Около одиннадцати мои сотрапезники уехали в гостиницу смотреть отснятый материал. Сам просмотр занимал не больше часа, но после него они зачастую затевали споры друг с другом (Марго называла их „боями без правил“), которые длились до часа или двух ночи.
Я гадал, сколько продлятся эти бои без правил на сей раз, и вместо того чтобы напиться и уснуть, сидел и ждал.
Она вообще ночевать не приехала.
То есть ее помещичий джип появился на подъезде к дому в половине девятого утра, причем она вела его настолько медленно, что даже гравий не хрустел под колесами.
С пунктуальностью Канта, который отправлялся в университет ровно в шесть утра, так что лавочникам впору было проверять по нему часы, я вставал ровно в девять и, разя перегаром, с пересохшим с похмелья ртом и трясущими руками плелся принимать холодный душ, а в последнее время и глоток спиртного. Ровно в 9.37 (через две минуты после утренних новостей) я садился в Бель-Айле за стол завтракать. В 10.15 Я уже оказывался в офисе (в 60-х помогая неграм, в 70-х занимаясь недвижимостью престарелых дам).
В то утро я сидел в кресле-качалке трезвый, с ясной головой и качался.

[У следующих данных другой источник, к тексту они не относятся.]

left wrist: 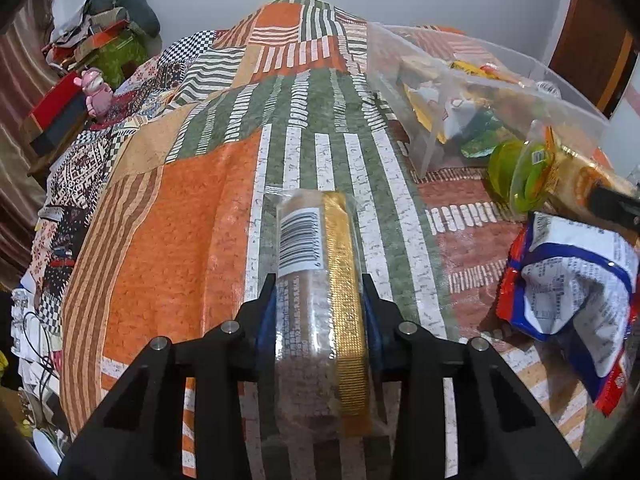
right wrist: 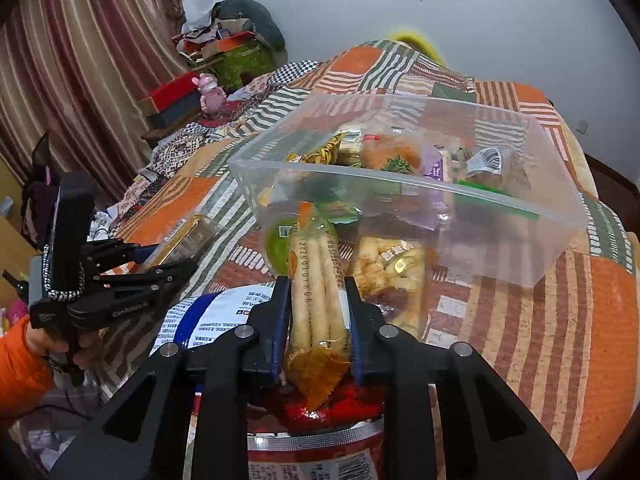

Завтракать я пришел в обычное время. Марго ела с аппетитом, склонившись курчавой головой над горячей яичницей и положив локти на стол. Моя рука с чашкой кофе чуть дрогнула, желудок съежился, словно в предчувствии первой за день порции спиртного.
— Как просмотр?
— Ужас. Сплошной брак. Опять этот драный цвет ни к черту. Боб вне себя от ярости.
Значит теперь у них в ходу слово „драный“. Мерлин не был англичанином, но прожил в Англии довольно долго, поэтому теперь у них все стало, как у британцев, „драным“.
61
Школа имени Агнес Скотт — женская школа изящных искусств в Декейтере, городе в центре штата Джорджия. Основана в 1889 г.